STORED DATA
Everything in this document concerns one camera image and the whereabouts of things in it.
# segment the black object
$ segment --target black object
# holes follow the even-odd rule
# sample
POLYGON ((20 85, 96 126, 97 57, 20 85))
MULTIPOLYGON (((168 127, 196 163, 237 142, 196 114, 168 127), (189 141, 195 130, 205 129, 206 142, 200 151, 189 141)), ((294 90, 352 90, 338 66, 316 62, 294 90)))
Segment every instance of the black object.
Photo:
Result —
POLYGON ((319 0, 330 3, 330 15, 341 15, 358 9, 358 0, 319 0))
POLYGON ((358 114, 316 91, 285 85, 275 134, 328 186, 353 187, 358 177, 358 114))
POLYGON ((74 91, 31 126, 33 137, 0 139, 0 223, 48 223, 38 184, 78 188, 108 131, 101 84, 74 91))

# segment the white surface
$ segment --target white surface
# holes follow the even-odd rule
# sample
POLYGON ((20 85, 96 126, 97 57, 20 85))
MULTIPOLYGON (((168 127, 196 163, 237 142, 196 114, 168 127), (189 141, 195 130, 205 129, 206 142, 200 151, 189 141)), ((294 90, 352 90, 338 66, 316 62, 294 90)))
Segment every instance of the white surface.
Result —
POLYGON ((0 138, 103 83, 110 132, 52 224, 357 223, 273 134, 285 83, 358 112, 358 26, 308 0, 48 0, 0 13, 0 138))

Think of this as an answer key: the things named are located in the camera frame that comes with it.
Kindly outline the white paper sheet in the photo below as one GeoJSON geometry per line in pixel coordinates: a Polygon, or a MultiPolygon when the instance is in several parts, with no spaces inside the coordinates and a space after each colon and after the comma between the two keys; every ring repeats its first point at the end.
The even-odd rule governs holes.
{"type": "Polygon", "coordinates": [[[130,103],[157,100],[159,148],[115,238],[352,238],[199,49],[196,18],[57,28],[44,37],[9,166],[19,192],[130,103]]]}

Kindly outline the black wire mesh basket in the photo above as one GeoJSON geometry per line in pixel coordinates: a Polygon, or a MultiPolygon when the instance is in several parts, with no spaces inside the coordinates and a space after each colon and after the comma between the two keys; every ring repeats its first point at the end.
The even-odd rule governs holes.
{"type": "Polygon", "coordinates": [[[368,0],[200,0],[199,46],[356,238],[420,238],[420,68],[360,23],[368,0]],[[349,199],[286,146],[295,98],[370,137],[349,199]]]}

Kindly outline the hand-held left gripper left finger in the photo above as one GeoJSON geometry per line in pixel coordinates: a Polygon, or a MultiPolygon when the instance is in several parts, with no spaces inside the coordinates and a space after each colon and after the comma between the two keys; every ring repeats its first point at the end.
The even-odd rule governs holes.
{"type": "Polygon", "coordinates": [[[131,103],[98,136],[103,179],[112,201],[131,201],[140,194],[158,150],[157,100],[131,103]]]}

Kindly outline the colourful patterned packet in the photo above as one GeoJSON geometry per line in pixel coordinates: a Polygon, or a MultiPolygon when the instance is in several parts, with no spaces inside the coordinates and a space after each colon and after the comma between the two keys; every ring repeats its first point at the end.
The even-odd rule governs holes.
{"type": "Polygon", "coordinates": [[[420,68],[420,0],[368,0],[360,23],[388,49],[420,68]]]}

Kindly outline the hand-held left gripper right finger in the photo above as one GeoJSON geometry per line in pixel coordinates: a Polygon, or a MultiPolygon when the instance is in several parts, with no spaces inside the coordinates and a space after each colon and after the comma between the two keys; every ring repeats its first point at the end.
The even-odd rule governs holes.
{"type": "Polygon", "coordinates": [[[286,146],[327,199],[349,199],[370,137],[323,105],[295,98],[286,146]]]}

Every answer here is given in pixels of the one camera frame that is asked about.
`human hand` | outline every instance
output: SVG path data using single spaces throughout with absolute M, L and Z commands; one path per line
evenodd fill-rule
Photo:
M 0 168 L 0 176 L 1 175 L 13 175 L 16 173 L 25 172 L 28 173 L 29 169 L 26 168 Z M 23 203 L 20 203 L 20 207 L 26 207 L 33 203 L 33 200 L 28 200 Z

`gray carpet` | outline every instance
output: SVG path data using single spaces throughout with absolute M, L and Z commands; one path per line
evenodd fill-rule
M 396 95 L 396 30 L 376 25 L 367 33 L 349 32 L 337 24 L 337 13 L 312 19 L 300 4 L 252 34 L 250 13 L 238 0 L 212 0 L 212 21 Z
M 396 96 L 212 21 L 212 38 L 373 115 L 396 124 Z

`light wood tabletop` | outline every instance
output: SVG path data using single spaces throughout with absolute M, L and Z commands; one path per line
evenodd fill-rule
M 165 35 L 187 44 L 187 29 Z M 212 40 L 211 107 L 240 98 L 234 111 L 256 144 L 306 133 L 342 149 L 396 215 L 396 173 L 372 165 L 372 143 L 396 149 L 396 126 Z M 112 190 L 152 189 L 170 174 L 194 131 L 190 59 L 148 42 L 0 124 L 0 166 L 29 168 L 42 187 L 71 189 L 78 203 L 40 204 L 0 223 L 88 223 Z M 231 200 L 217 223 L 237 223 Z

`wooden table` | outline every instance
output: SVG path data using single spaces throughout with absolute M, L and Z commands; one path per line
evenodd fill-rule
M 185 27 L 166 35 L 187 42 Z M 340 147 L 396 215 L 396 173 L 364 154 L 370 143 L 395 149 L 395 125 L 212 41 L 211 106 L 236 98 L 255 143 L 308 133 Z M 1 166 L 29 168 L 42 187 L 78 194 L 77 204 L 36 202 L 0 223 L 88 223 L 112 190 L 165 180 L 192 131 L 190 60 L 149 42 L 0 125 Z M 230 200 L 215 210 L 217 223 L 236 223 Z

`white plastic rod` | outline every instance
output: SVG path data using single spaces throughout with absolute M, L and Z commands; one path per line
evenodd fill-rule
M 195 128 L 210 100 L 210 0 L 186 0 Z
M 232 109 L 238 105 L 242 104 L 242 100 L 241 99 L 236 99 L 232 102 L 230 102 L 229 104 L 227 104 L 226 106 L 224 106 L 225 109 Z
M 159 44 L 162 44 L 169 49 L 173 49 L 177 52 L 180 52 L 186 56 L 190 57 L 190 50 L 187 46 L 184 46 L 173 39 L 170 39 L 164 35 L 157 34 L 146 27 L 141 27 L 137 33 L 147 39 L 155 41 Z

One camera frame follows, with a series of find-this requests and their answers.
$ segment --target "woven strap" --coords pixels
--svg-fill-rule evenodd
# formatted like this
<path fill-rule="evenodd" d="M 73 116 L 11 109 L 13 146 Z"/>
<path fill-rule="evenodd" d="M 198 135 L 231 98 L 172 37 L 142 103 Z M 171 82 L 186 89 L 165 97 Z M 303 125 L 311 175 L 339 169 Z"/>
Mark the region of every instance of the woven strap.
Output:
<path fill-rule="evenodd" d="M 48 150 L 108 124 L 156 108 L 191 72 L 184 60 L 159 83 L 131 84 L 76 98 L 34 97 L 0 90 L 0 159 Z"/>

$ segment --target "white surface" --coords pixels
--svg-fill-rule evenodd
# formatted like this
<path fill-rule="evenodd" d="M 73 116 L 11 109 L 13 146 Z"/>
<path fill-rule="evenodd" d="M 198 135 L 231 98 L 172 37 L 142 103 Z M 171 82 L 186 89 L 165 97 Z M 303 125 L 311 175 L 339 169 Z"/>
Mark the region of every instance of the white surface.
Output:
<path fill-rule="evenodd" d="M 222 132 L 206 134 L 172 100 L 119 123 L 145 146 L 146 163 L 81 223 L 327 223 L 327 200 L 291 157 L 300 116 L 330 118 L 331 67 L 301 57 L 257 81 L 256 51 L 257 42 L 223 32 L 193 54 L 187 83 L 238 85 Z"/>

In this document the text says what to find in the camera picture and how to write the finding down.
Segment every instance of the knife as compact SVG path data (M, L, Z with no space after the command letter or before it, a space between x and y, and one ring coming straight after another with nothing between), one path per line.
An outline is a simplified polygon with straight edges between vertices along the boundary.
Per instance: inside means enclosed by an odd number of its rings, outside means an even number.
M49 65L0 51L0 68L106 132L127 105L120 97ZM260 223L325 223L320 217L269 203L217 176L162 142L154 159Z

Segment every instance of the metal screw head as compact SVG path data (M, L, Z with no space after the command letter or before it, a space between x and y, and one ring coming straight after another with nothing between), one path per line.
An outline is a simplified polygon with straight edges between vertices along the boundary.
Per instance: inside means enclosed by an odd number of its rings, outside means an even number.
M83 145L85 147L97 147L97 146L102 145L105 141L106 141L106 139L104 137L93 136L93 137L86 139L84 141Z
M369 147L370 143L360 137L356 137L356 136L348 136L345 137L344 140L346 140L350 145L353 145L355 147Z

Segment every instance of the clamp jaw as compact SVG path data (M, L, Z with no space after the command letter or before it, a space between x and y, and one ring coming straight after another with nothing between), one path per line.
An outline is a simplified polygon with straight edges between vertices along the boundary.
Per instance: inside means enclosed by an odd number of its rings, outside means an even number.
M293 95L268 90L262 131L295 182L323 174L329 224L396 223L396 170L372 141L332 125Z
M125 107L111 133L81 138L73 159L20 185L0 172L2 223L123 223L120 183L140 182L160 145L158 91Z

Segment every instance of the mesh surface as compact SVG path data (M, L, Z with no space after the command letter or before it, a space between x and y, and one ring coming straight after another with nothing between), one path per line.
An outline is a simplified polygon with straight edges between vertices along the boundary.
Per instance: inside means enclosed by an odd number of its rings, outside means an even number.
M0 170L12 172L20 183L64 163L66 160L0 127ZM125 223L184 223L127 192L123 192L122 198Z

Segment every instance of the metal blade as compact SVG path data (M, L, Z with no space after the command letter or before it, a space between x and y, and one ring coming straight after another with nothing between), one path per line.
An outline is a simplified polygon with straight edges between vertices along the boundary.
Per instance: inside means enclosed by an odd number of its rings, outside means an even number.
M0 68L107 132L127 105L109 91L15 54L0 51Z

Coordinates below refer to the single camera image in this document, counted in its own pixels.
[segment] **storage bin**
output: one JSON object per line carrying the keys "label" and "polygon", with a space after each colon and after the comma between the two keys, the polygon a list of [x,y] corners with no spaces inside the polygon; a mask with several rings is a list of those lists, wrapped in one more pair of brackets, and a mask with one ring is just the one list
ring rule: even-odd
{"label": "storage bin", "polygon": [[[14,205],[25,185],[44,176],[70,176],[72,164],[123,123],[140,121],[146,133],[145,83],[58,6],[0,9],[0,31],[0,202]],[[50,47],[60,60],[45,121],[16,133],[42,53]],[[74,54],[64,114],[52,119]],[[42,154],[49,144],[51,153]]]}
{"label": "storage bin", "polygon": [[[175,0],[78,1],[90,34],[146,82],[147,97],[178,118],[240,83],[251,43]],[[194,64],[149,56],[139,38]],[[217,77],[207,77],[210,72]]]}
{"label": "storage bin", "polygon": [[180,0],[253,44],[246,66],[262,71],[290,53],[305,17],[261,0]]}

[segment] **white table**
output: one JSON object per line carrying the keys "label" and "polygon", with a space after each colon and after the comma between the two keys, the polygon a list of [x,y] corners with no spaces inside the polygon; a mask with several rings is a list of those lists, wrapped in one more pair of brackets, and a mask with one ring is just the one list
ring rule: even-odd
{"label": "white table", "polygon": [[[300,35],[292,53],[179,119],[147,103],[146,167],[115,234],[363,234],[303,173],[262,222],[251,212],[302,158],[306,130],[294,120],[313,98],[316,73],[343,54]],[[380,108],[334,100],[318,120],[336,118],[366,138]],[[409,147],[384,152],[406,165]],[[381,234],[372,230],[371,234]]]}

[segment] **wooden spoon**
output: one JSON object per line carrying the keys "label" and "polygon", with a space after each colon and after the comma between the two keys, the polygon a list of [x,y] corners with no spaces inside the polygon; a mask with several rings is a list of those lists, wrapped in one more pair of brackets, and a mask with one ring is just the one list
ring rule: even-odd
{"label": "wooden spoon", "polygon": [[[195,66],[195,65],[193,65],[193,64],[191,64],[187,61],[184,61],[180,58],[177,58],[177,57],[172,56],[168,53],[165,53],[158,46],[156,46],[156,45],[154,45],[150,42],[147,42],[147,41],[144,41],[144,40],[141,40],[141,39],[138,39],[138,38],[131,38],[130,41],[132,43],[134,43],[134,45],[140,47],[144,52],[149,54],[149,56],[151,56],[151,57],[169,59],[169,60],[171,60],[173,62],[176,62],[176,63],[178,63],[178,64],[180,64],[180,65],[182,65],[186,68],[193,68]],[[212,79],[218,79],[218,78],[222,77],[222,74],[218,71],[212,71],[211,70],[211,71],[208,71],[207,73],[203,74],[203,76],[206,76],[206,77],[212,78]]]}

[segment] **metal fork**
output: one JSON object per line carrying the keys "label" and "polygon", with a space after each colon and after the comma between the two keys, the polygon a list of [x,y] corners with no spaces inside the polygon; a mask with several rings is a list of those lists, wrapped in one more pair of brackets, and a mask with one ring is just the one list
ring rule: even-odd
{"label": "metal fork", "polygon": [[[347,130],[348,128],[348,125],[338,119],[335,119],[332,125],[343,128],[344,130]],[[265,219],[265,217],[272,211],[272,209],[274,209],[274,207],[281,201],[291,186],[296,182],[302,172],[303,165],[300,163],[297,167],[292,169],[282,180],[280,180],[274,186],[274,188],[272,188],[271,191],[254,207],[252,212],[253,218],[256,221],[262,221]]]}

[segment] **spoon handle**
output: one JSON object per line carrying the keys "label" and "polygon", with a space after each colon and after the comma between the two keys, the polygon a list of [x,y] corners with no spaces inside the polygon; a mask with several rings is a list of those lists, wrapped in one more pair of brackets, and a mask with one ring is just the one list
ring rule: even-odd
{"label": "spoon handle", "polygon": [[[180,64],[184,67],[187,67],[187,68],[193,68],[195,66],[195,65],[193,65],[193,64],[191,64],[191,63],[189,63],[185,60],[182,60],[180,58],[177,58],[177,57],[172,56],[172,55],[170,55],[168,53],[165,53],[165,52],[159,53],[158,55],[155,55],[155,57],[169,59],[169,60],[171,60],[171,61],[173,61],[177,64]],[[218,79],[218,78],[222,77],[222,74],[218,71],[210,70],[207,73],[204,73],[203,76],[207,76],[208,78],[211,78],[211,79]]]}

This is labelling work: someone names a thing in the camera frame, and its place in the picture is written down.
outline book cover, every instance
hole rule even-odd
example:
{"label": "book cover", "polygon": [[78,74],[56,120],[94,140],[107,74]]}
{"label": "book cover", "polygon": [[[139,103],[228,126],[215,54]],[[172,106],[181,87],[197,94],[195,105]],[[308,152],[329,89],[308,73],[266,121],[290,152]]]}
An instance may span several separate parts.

PROBLEM STATEMENT
For the string "picture", return every line of the data where it appears.

RESPONSE TO THE EXERCISE
In this document the text says what to find in the camera picture and how to write the finding down.
This is labelling work: someone names a thing in the camera frame, and its place in the picture is written down.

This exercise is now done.